## About this task
In the entries below, begin at the line that has "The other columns" and stop after the line that has "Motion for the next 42"; output those lines exactly, leaving out pictures.
+++ Raw data
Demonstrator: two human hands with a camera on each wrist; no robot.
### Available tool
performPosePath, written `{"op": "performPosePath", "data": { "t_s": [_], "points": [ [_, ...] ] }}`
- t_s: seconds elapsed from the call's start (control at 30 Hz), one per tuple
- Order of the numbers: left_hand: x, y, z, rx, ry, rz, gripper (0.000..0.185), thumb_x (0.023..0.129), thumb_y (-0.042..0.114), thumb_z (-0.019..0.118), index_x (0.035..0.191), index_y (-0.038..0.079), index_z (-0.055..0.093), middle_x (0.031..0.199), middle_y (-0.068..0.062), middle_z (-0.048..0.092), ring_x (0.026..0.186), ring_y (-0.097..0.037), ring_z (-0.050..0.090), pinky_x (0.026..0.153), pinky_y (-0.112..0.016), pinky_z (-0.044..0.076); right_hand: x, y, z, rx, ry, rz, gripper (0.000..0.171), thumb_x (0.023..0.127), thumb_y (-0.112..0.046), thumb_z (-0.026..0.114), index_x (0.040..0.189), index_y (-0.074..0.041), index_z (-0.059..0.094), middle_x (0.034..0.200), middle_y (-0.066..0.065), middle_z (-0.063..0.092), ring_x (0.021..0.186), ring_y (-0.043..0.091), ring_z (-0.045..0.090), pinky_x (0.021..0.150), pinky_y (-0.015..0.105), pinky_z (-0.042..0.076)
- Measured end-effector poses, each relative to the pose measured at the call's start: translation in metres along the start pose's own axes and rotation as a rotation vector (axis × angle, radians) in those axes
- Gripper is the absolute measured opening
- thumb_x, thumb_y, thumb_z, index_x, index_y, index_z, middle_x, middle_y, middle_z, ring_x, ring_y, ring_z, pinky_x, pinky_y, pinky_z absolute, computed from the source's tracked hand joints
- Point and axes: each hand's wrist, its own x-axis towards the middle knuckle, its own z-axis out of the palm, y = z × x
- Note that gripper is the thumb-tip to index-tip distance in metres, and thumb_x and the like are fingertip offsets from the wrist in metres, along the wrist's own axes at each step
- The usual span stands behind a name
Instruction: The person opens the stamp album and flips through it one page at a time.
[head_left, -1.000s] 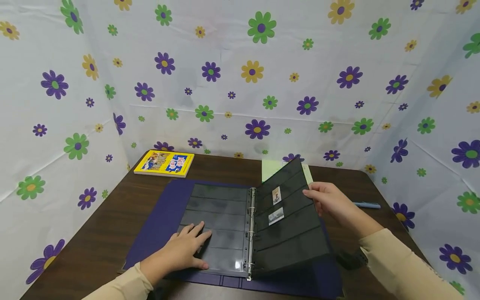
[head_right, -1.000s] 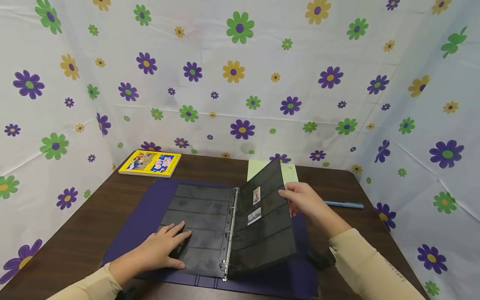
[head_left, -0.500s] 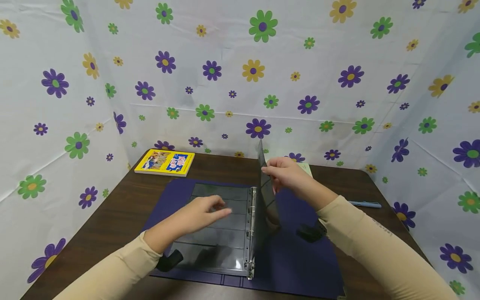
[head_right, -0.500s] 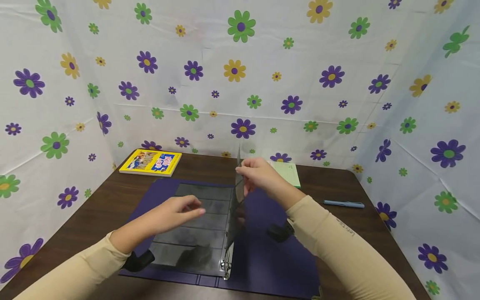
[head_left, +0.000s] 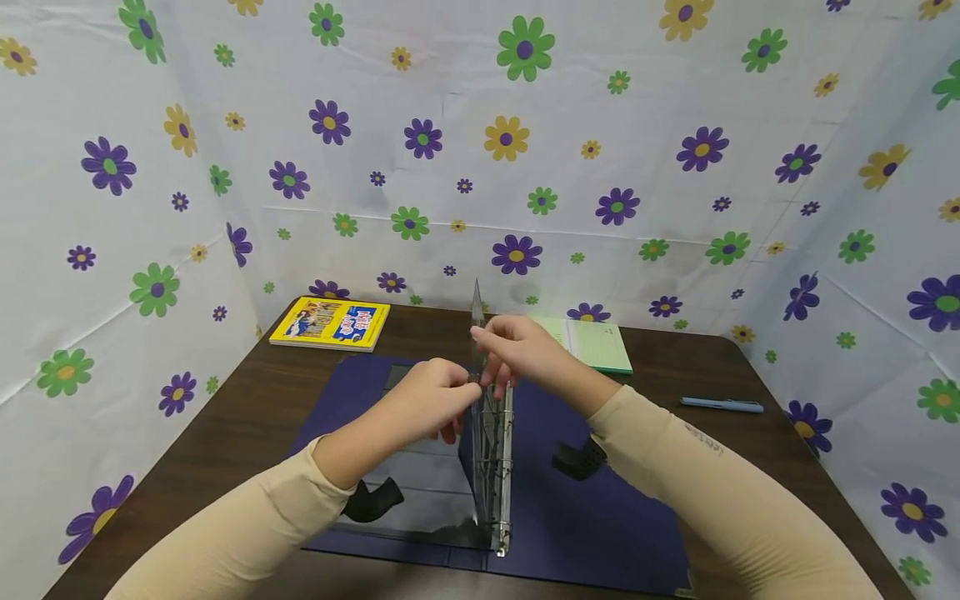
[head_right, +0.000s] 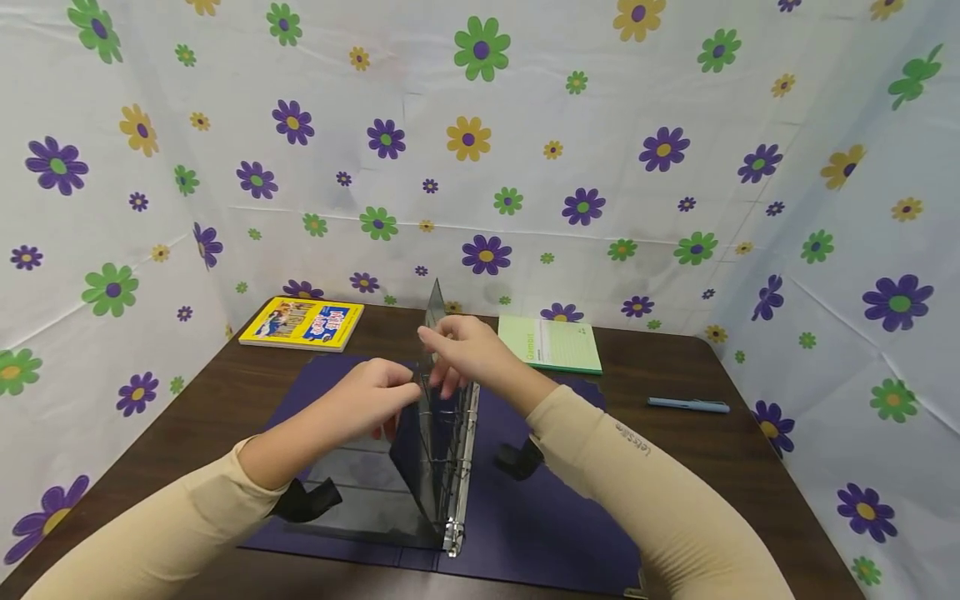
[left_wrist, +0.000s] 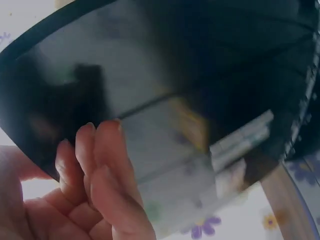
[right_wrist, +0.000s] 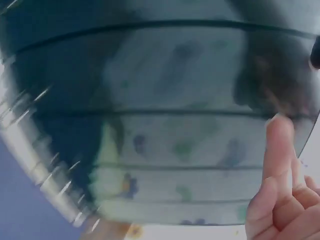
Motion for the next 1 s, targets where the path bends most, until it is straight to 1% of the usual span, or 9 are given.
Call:
{"op": "performPosePath", "data": {
  "t_s": [0.07, 0.17, 0.27, 0.33, 0.47, 0.57, 0.7, 0.83, 1.0],
  "points": [
    [-0.005, -0.006, -0.005, 0.004, 0.054, -0.023, 0.026, 0.088, 0.015, 0.053, 0.065, 0.004, 0.05, 0.053, -0.009, 0.052, 0.045, -0.023, 0.055, 0.045, -0.032, 0.045, -0.012, 0.011, -0.004, -0.061, 0.031, -0.011, 0.033, 0.098, -0.036, 0.048, 0.095, -0.004, 0.057, 0.073, 0.008, 0.068, 0.055, 0.026, 0.065, 0.055, 0.035, 0.05],
    [-0.015, -0.02, -0.014, 0.026, 0.155, -0.037, 0.012, 0.085, 0.01, 0.06, 0.083, 0.003, 0.051, 0.073, -0.011, 0.055, 0.057, -0.023, 0.054, 0.053, -0.032, 0.048, -0.038, 0.036, -0.012, -0.219, 0.087, -0.009, 0.027, 0.098, -0.036, 0.05, 0.099, -0.01, 0.059, 0.08, 0.0, 0.067, 0.064, 0.019, 0.066, 0.063, 0.035, 0.052],
    [-0.026, -0.037, -0.019, 0.084, 0.238, -0.038, 0.038, 0.081, 0.004, 0.066, 0.114, 0.002, 0.047, 0.107, -0.015, 0.053, 0.085, -0.027, 0.057, 0.071, -0.038, 0.051, -0.066, 0.069, -0.017, -0.387, 0.098, 0.013, 0.027, 0.096, -0.037, 0.052, 0.104, -0.013, 0.061, 0.089, -0.002, 0.066, 0.077, 0.016, 0.064, 0.069, 0.034, 0.05],
    [-0.034, -0.048, -0.019, 0.137, 0.26, -0.045, 0.058, 0.079, 0.0, 0.068, 0.129, 0.0, 0.038, 0.127, -0.019, 0.04, 0.105, -0.034, 0.052, 0.082, -0.043, 0.05, -0.083, 0.091, -0.017, -0.477, 0.049, 0.035, 0.038, 0.095, -0.041, 0.054, 0.113, -0.009, 0.061, 0.103, 0.005, 0.065, 0.092, 0.021, 0.063, 0.076, 0.039, 0.05],
    [-0.044, -0.07, -0.006, 0.285, 0.266, -0.056, 0.072, 0.072, -0.002, 0.077, 0.133, -0.002, 0.04, 0.14, -0.028, 0.017, 0.117, -0.047, 0.041, 0.076, -0.046, 0.052, -0.116, 0.126, -0.009, -0.579, -0.15, 0.115, 0.071, 0.089, -0.051, 0.056, 0.136, 0.0, 0.045, 0.139, 0.023, 0.042, 0.126, 0.039, 0.04, 0.096, 0.057, 0.034],
    [-0.047, -0.089, 0.008, 0.481, 0.28, -0.048, 0.075, 0.064, 0.008, 0.086, 0.129, 0.0, 0.049, 0.141, -0.031, 0.016, 0.111, -0.048, 0.039, 0.065, -0.041, 0.051, -0.132, 0.139, 0.0, -0.602, -0.273, 0.186, 0.086, 0.083, -0.057, 0.061, 0.145, -0.005, 0.033, 0.15, 0.024, 0.021, 0.135, 0.044, 0.021, 0.096, 0.068, 0.023],
    [-0.05, -0.111, 0.023, 0.738, 0.289, -0.061, 0.081, 0.058, 0.025, 0.09, 0.127, 0.003, 0.055, 0.139, -0.036, 0.025, 0.105, -0.045, 0.038, 0.067, -0.047, 0.043, -0.142, 0.147, 0.01, -0.638, -0.312, 0.193, 0.095, 0.076, -0.059, 0.066, 0.147, -0.009, 0.03, 0.152, 0.023, 0.014, 0.137, 0.044, 0.013, 0.093, 0.072, 0.019],
    [-0.052, -0.127, 0.032, 0.764, 0.188, 0.009, 0.078, 0.065, 0.036, 0.085, 0.131, 0.006, 0.054, 0.143, -0.03, 0.029, 0.121, -0.047, 0.034, 0.082, -0.06, 0.038, -0.146, 0.151, 0.013, -0.658, -0.289, 0.169, 0.099, 0.072, -0.059, 0.069, 0.148, -0.009, 0.029, 0.153, 0.022, 0.012, 0.137, 0.043, 0.011, 0.095, 0.071, 0.017],
    [-0.051, -0.14, 0.044, 0.657, -0.106, 0.218, 0.067, 0.08, 0.044, 0.071, 0.137, 0.016, 0.05, 0.147, -0.018, 0.032, 0.13, -0.042, 0.031, 0.087, -0.064, 0.037, -0.15, 0.157, 0.014, -0.647, -0.257, 0.156, 0.099, 0.071, -0.06, 0.069, 0.148, -0.011, 0.029, 0.153, 0.02, 0.012, 0.138, 0.043, 0.011, 0.092, 0.072, 0.02]
  ]
}}
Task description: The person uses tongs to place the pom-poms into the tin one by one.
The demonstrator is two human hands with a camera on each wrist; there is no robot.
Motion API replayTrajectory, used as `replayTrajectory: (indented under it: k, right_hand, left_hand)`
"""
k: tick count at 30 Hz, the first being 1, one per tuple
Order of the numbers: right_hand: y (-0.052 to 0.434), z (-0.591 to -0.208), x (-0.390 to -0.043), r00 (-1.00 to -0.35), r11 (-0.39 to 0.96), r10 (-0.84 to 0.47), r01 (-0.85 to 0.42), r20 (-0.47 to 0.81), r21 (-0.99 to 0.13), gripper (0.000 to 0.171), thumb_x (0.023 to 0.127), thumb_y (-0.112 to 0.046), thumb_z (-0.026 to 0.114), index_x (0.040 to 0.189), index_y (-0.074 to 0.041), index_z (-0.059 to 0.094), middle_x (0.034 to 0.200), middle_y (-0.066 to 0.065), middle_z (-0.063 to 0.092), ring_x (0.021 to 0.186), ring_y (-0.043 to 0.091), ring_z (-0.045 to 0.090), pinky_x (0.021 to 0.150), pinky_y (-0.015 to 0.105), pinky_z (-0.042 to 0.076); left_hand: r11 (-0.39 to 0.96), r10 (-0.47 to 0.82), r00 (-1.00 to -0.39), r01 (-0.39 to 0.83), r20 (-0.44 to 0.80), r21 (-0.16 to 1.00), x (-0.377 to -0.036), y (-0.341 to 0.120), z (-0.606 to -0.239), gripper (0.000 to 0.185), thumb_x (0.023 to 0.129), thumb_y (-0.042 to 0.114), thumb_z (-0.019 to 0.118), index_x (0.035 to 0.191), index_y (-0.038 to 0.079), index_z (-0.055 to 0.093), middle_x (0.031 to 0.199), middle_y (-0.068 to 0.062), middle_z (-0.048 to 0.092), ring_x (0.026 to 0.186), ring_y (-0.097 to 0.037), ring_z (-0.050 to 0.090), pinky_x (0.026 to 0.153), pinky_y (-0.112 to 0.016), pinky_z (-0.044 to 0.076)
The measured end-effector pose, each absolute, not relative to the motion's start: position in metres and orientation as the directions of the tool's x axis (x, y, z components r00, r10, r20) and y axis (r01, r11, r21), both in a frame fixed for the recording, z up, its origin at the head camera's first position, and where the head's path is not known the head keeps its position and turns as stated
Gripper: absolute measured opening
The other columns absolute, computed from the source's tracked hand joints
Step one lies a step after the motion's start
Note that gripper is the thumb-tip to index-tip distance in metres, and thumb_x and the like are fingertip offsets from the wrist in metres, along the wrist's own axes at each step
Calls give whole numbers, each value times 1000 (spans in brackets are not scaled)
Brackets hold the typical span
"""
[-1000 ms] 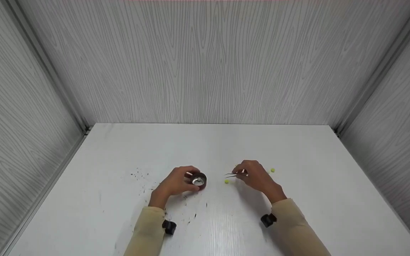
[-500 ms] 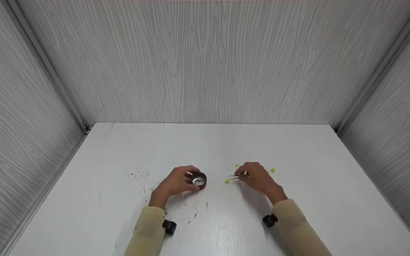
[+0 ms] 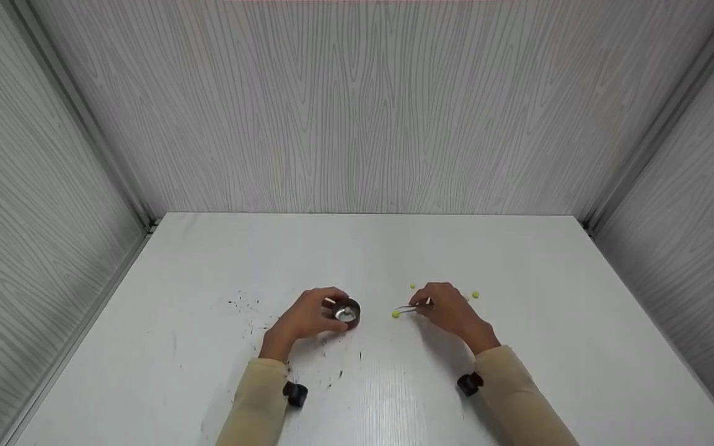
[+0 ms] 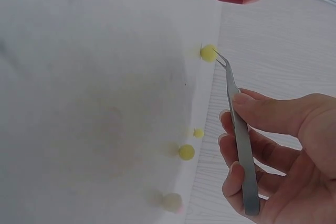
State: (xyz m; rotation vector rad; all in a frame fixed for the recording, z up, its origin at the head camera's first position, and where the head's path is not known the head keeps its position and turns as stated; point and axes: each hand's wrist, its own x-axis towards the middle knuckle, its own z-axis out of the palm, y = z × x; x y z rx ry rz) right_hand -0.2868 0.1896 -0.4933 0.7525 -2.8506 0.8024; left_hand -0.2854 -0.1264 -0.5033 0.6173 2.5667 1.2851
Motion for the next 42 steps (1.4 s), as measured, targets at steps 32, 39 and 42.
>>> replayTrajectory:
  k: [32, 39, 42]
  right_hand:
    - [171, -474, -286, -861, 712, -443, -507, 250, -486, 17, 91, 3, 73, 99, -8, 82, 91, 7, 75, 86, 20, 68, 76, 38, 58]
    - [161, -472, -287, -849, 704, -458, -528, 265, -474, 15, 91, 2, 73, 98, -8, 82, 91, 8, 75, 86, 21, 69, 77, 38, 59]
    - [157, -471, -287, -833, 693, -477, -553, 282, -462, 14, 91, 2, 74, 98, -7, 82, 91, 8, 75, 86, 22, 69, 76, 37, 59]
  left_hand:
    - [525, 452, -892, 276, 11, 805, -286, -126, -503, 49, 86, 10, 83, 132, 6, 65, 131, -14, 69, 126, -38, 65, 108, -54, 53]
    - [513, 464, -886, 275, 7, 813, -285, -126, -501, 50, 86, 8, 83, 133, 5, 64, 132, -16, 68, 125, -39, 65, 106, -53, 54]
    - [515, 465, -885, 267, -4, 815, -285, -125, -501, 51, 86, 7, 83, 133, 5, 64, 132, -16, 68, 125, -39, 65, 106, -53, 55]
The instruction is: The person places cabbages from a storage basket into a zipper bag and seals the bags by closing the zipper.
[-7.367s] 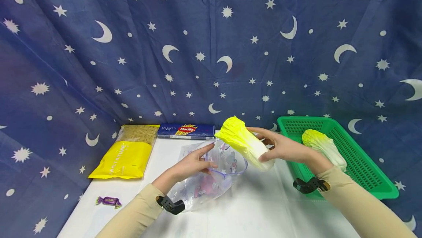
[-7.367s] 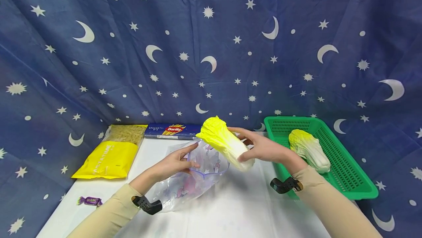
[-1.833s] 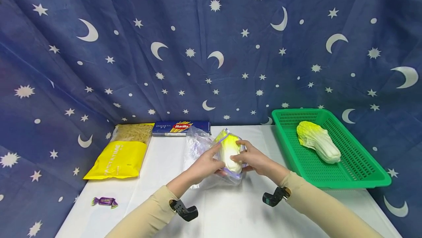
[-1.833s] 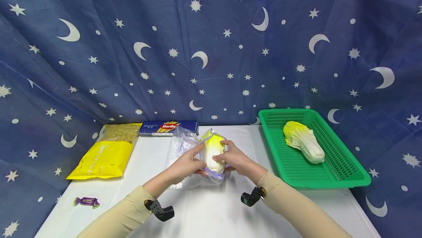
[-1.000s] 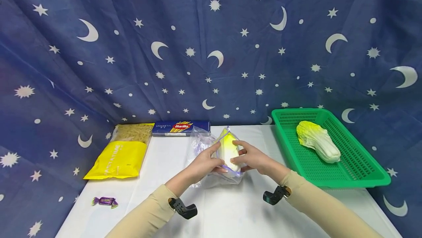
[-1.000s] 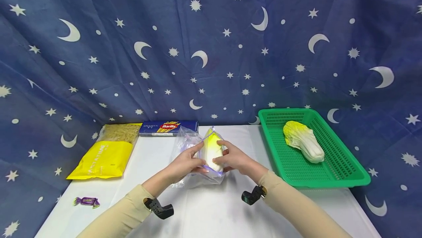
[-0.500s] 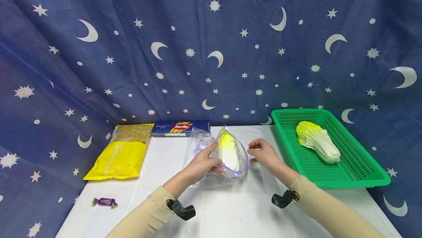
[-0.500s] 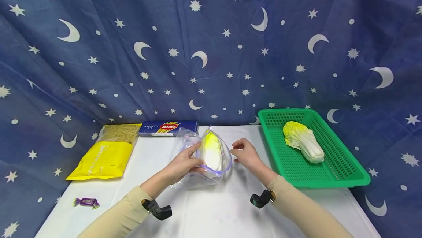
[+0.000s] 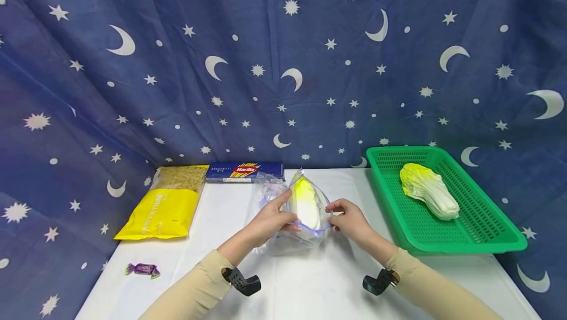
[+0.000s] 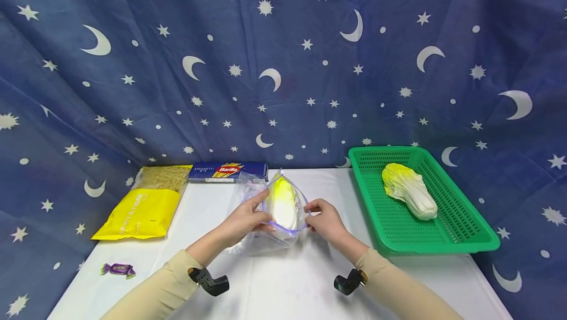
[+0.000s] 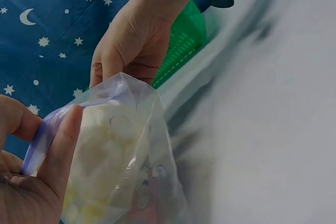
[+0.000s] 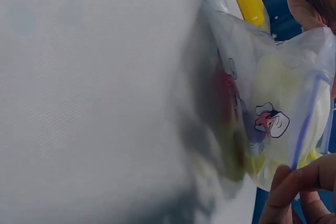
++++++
## Exercise solution
The other columns absolute, computed from the source's tracked hand joints
Step one lies a step after the motion's start
Note that gripper is the thumb-tip to index-tip distance in metres, and thumb_x and the like are fingertip offsets from the wrist in metres, along the wrist's own axes at each step
Calls give whole numbers, each value times 1000 (spans in brackets are not scaled)
Brackets hold the typical span
"""
[-1000 ms] 
[-500 ms] 
[+0 ms] 
[+0 ms] 
State: (xyz m; rotation vector rad; all in a frame fixed for the recording, z up, its origin at the head camera's first position, and where the head's path is not known the head keeps its position and turns as stated; point and axes: each hand's wrist, its own x-axis towards the middle knuckle, its own z-axis out of the palm, y = z × x; x y z rx ry rz) right_hand -0.2868 0.1896 -0.4933 0.7525 -2.8506 0.8024; left_hand -0.2854 -0.1264 -0.5033 0.6173 2.5667 1.2851
Motion for the next 42 steps (1.4 s), as measured, targets at steps 32, 39 and 42.

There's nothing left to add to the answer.